Once you find the line below that has "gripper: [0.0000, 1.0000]", output it and every line after it exactly, stopping after the line that has "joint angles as", with no pictures.

Stored dataset items
*** Begin section ***
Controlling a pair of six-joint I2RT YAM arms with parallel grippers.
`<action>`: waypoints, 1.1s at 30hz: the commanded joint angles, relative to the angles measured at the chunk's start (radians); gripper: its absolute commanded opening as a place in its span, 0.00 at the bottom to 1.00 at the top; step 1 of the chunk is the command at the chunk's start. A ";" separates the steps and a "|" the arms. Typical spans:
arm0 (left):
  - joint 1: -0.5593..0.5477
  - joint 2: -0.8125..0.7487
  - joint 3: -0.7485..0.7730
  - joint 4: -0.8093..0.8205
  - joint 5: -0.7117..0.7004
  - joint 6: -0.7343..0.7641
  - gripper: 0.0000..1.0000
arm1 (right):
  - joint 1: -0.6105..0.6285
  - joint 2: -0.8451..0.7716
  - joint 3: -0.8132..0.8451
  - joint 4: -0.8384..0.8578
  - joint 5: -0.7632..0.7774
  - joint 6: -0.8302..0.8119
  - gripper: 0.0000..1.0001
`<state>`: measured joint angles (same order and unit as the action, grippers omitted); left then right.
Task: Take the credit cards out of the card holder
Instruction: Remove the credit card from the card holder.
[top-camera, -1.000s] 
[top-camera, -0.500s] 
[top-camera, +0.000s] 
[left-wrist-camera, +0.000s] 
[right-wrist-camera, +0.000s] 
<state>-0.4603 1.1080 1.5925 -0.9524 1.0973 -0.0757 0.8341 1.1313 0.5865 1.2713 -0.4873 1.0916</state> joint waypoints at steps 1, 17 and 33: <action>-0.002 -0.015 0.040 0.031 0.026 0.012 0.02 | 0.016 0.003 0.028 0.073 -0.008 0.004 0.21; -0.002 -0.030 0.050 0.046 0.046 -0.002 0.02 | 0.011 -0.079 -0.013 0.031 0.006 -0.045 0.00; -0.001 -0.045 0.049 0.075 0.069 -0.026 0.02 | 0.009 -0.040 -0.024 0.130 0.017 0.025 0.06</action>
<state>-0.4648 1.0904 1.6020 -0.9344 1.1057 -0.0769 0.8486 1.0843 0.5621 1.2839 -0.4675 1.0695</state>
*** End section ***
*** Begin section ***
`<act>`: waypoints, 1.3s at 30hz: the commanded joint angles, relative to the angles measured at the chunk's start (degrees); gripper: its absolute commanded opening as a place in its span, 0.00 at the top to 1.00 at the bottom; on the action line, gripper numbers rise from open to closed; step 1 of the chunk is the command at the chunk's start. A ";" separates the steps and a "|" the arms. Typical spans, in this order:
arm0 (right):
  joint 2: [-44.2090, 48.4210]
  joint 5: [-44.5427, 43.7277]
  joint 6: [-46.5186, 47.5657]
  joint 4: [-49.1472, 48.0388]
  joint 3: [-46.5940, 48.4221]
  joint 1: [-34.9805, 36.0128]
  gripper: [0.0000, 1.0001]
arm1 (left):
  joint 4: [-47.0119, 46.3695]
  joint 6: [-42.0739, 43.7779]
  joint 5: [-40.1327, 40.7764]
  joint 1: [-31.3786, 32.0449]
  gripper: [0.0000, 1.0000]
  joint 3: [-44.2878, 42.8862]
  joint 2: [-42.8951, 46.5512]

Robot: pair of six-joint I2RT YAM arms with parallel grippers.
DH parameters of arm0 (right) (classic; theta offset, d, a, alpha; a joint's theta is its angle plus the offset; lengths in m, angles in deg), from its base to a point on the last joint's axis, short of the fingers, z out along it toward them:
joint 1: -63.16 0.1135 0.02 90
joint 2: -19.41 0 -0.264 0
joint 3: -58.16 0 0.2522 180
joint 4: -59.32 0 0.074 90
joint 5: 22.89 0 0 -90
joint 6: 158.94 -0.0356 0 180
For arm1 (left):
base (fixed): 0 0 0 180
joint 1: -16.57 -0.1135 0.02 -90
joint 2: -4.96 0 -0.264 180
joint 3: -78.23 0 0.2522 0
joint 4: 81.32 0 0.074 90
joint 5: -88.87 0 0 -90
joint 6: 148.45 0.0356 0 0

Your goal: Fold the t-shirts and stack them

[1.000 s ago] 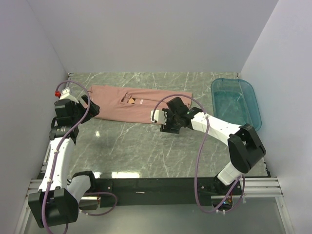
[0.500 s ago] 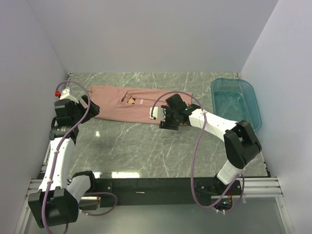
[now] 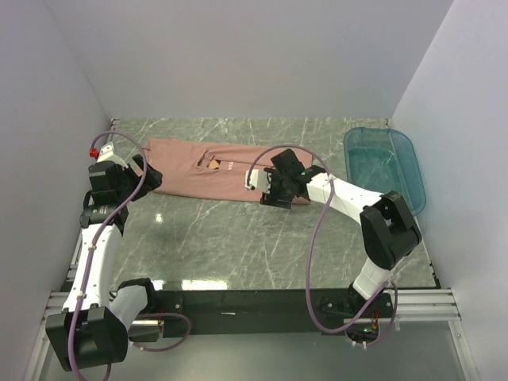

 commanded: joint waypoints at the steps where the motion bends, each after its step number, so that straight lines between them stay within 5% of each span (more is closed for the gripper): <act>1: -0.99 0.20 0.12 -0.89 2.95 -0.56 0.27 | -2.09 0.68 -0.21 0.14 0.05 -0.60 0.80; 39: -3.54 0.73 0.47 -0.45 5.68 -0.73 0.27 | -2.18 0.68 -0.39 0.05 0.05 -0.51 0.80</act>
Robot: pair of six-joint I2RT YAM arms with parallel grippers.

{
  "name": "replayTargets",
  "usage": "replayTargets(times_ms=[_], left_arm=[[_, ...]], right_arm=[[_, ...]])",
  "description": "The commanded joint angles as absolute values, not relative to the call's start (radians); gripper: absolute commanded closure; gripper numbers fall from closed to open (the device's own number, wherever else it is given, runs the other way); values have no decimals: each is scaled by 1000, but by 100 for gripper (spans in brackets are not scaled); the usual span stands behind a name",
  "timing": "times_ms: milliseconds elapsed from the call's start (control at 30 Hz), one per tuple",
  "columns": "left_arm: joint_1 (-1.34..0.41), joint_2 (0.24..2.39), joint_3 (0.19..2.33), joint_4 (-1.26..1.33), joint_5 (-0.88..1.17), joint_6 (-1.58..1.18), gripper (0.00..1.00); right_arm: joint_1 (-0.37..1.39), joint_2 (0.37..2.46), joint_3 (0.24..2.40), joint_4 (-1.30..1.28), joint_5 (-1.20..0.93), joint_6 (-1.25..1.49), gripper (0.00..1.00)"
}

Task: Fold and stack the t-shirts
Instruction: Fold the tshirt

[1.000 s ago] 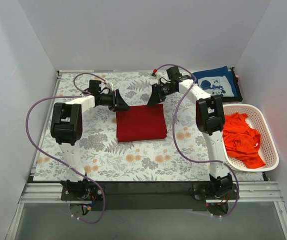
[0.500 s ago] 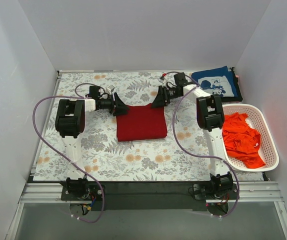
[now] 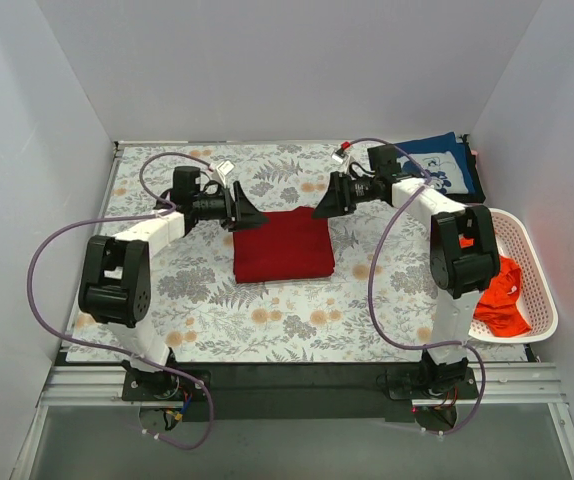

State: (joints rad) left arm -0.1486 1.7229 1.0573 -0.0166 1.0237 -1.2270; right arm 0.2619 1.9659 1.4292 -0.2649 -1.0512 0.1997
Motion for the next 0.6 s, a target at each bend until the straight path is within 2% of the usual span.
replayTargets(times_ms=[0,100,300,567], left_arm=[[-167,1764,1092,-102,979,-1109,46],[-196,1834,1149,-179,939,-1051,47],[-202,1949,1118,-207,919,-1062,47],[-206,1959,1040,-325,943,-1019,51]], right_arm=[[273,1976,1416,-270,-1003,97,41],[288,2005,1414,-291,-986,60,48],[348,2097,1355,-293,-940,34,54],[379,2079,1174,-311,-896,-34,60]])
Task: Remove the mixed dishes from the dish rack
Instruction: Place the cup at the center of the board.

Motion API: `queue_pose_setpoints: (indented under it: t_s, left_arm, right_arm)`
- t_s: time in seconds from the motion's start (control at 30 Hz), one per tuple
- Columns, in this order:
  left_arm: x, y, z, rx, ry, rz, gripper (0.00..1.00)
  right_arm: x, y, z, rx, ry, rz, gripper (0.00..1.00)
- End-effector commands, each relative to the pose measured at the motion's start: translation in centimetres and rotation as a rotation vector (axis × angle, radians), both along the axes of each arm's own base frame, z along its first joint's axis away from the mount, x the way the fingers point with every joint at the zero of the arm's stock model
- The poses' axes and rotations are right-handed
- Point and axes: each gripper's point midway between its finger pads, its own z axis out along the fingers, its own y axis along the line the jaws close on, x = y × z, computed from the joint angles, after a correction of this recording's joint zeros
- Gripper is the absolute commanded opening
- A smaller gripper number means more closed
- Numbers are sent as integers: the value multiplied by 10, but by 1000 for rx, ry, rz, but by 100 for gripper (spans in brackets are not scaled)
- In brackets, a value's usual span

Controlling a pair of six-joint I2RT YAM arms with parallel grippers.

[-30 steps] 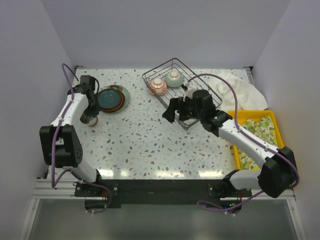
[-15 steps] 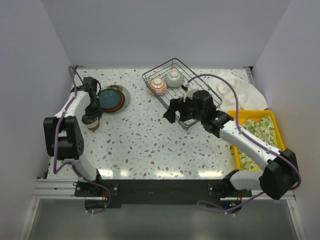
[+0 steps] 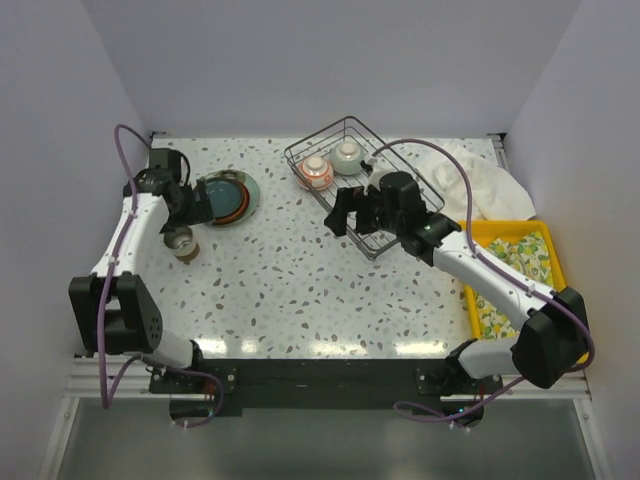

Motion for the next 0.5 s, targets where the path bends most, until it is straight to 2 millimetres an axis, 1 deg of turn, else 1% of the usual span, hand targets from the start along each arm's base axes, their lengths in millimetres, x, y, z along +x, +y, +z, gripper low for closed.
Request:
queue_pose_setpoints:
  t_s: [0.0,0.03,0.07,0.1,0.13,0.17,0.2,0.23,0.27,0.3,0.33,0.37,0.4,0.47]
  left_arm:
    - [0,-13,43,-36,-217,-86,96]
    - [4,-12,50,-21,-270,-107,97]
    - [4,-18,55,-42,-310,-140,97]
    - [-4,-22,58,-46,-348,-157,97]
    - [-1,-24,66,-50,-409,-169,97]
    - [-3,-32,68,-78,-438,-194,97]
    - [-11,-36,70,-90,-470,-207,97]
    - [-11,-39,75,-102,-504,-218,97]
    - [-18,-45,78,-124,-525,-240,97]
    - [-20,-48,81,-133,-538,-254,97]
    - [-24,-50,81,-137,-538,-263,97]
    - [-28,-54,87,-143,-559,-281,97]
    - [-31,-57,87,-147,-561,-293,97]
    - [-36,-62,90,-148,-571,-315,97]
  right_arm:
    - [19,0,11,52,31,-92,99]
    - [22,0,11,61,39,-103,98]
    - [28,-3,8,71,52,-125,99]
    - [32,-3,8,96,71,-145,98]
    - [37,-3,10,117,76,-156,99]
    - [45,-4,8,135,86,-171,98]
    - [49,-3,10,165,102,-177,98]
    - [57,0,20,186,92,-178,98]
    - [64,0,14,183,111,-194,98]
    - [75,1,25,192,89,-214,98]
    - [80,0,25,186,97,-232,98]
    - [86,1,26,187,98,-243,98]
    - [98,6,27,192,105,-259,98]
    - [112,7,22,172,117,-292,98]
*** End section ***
### RESULT
  gripper: [0.0000, 1.0000]
  joint 3: [-44.2878, 42.8862]
  joint 2: [-42.8951, 46.5512]

Robot: pair of six-joint I2RT YAM arms with parallel grippers.
DH parameters of arm0 (right) (classic; theta offset, d, a, alpha; a joint's theta is its angle plus the offset; lengths in m, angles in deg), from its base to a point on the last joint's axis, short of the fingers, z out along it toward them:
joint 1: -63.16 0.1135 0.02 90
joint 2: -19.41 0 -0.264 0
joint 3: -58.16 0 0.2522 180
joint 4: -59.32 0 0.074 90
joint 5: 22.89 0 0 -90
joint 6: 158.94 -0.0356 0 180
For arm1 (left):
base (fixed): 0 0 0 180
joint 1: -16.57 -0.1135 0.02 -90
joint 2: -4.96 0 -0.264 180
joint 3: -78.23 0 0.2522 0
joint 4: 81.32 0 0.074 90
joint 5: -88.87 0 0 -90
joint 6: 148.45 0.0356 0 0

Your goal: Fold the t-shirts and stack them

[1.000 s ago] 
[0.500 s ago] 
[now] 

 commanded: joint waypoints at the steps where the motion bends, each after its step number, so that straight lines between them stay within 5% of each span (more is closed for the gripper): <act>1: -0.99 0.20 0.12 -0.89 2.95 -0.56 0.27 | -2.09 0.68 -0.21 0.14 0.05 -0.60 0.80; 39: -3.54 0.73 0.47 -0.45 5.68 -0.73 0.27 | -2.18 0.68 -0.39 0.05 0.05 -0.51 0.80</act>
Robot: pair of six-joint I2RT YAM arms with parallel grippers.

{
  "name": "replayTargets",
  "usage": "replayTargets(times_ms=[_], left_arm=[[_, ...]], right_arm=[[_, ...]])",
  "description": "The commanded joint angles as absolute values, not relative to the call's start (radians); gripper: absolute commanded closure; gripper numbers fall from closed to open (the device's own number, wherever else it is given, runs the other way); values have no decimals: each is scaled by 1000, but by 100 for gripper (spans in brackets are not scaled); the usual span stands behind a name",

Nothing remains to be added to the response.